:: WORK REQUIRED ::
Copy each line of the material below that includes the string "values".
::::
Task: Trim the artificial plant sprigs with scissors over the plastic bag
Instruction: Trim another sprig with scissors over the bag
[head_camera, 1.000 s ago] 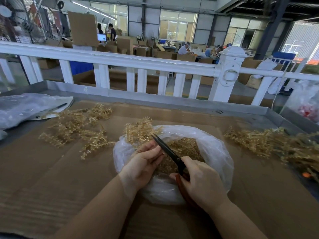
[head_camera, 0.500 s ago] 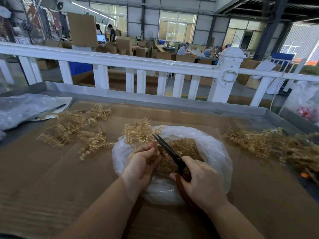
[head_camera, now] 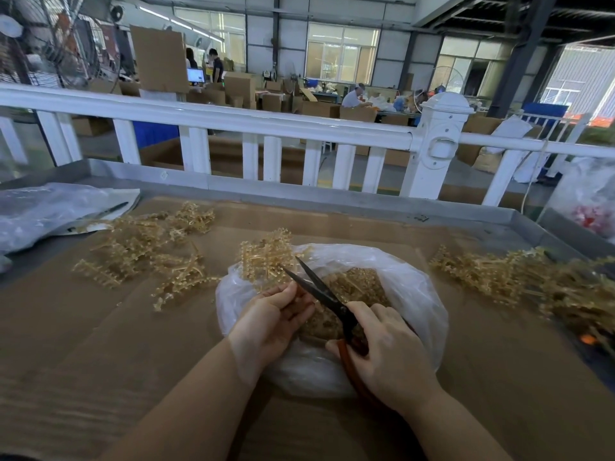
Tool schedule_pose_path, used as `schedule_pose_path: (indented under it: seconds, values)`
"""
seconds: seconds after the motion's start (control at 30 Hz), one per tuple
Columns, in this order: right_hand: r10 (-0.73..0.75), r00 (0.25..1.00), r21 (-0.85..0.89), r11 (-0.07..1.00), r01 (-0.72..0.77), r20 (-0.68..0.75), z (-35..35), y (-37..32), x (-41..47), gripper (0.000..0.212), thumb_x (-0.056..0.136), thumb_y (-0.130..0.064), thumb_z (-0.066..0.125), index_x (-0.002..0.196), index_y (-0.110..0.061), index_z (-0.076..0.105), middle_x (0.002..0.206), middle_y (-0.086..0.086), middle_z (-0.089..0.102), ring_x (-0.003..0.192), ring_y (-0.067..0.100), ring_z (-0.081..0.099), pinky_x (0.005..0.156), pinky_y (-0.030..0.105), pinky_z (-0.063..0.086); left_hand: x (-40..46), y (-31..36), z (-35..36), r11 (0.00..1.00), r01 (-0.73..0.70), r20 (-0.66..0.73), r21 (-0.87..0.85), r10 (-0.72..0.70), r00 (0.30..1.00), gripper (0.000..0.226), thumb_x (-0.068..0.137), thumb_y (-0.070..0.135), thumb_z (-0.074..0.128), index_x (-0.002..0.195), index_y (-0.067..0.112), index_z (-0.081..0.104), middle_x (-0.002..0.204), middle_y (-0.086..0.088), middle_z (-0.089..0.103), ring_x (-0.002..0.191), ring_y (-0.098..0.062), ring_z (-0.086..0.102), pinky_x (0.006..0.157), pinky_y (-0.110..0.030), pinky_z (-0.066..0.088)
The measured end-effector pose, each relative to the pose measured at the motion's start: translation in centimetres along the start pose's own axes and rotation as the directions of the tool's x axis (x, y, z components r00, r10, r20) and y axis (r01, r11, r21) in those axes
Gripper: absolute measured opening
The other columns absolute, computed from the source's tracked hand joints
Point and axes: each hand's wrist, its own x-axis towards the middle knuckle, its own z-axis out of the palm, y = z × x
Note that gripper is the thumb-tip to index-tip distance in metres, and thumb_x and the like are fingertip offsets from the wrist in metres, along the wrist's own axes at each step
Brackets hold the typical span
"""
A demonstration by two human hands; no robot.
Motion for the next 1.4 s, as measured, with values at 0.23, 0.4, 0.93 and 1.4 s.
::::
:: EXERCISE ANSWER ::
Tool schedule_pose_path, used as `schedule_pose_path: (indented under it: seconds, values)`
Motion for the next 1.4 s, as measured, with values at 0.23, 0.4, 0.93 and 1.4 s.

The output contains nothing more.